27 dicembreRaggiungiamo a piedi un recinto di rami in cui un branco di tori imponenti sosta tranquillo. Fa uno strano effetto vedere queste bestie dotate di corna possenti così mansuete: gli occhi sono così buoni e le orecchie tagliuzzate in maniera decorativa. Alcuni ragazzi vestiti di collana o bracciale credo abbiano dormito qua. Stamattina assistiamo al rito del sangue. In effetti non ha niente di rituale, non ci sono motivi ancestrali, religiosi o magici dietro. Il sangue è un ottimo nutriente e ogni giorno qualche ragazzo della tribù ne beve una quantità direttamente sgorgante dal collo di un toro. Si tratta semplicemente di una pratica pragmatica in cui costi e benefici vanno a favore dei secondi. Con tanta maestria un uomo scaglia una freccia sul collo di un toro, abbastanza in profondità da forare l’arteria e farne uscire un flusso di sangue

abbondante . Un ragazzo lo raccoglie dentro una zucca vuota e lo beve tutto. Pare non si accorgano di noi, appare tutto naturale. Del fango viene applicato sulla ferita del toro a fermare il sangue. Scalzi questi uomini camminano fra gli escrementi senza prestare attenzione, anzi un bambino ne raccoglie un po’ per curare la mastite di una mucca, non conosco le proprietà curative della cacca di mucca ma evidentemente un’utilità la avrà. Mi diverto a fotografare i miei compagni di viaggio, le facce sorprese di chi viaggia con te sono probabilmente specchio della tua, denotano sorpresa e meraviglia. Le orecchie forate coi lobi allungati, le scarnificazioni, gli abiti di stoffe legate su una spalla o addirittura una sola collana come vestiario sono scene che ci

fanno viaggiare nel tempo. Intanto Elena, la nostra coordinatrice, si allontana da noi e fa conversazione, Dio solo sa in che lingua riesca, con dei ragazzi vicini a un fuoco. La loro distanza iniziale si azzera e possiamo immortalarli mentre ridono di gusto. Mi piacerebbe sapere come faccia a farli ridere così. Vedremo anche più tardi come questa sua capacità di entrare in contatto con le persone farà cadere quel velo protettivo di diffidenza e permetterà ai nostri straordinari fotografi di terminare le foto statiche da 5 Birr e scattare immagini veramente autentiche.
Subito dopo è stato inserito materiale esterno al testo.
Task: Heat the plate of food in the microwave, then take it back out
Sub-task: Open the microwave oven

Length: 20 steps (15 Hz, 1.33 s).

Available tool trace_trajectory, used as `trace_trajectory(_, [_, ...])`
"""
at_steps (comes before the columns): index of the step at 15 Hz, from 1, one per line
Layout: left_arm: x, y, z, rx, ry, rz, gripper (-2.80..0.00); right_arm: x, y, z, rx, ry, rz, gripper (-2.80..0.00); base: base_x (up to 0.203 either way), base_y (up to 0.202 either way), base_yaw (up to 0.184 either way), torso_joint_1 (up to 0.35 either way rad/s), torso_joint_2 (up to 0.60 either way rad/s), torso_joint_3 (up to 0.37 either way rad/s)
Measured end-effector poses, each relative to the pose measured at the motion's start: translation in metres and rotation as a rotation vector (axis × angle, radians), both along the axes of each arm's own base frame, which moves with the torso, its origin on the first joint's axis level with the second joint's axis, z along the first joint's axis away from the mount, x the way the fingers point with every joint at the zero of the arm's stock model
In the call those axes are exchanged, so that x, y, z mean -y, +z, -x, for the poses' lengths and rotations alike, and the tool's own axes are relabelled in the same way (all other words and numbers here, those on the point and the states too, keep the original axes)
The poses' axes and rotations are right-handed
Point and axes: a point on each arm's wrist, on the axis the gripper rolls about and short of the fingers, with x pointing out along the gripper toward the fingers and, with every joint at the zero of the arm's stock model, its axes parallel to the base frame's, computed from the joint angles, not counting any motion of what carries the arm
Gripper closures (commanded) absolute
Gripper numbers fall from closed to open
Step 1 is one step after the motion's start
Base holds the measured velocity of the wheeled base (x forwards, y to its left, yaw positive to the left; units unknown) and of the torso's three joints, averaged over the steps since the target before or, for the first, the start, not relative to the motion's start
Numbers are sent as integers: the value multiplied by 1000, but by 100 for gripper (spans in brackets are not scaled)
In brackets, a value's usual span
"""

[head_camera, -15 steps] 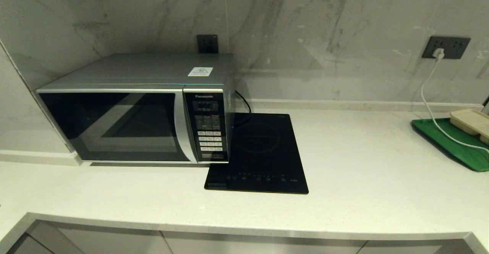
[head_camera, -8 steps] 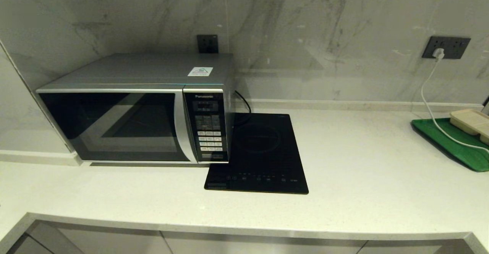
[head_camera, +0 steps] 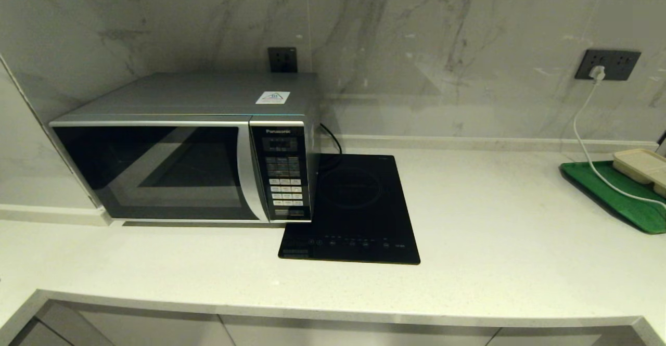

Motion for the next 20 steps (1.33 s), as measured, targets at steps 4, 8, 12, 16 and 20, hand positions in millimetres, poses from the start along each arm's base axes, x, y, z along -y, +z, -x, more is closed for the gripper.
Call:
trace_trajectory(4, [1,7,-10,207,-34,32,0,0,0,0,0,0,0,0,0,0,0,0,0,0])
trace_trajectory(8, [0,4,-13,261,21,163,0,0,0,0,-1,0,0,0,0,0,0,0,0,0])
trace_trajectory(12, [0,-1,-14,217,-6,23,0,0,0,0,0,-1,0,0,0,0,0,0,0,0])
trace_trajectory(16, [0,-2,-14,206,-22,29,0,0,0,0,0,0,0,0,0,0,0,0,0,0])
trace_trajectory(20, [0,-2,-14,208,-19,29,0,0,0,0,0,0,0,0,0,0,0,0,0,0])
Mi rendo conto che se non c’è un contatto si può andare in qualsiasi luogo e non vederne buona parte.Durante la pausa pranzo a Kibish assistiamo alla preparazione dell’injera a casa di una signora, entriamo in un bar in cui si beve alcol locale, e in un altro mulino. Ancora tempi “morti” straordinari, meglio delle visite guidate.Poi.. un matrimonio surma. Arriva sempre più gente che balla allo stesso, identico, ripetitivo e incessante ritmo di tamburi di plastica; bevono birra di sorgo a litri e ogni tanto nel cerchio le donne accolgono un uomo, lo frustano con dei rami e questo sorride mentre si prende delle gran nervate, lo buttano a terra e lo immobilizzano. Poi tutto si ripete così per ore. Ogni tanto sparano in aria con i kalasnikov. Il capo villaggio sfoggia l’abito migliore, maglietta marrone e coperta con disegni di Winny the Pooh legata alla loro maniera tradizionale. Contaminazione che ci fa sorridere. Quando il tasso alcolico ci sembra elevato andiamo via. Anche oggi giornata veramente ricca.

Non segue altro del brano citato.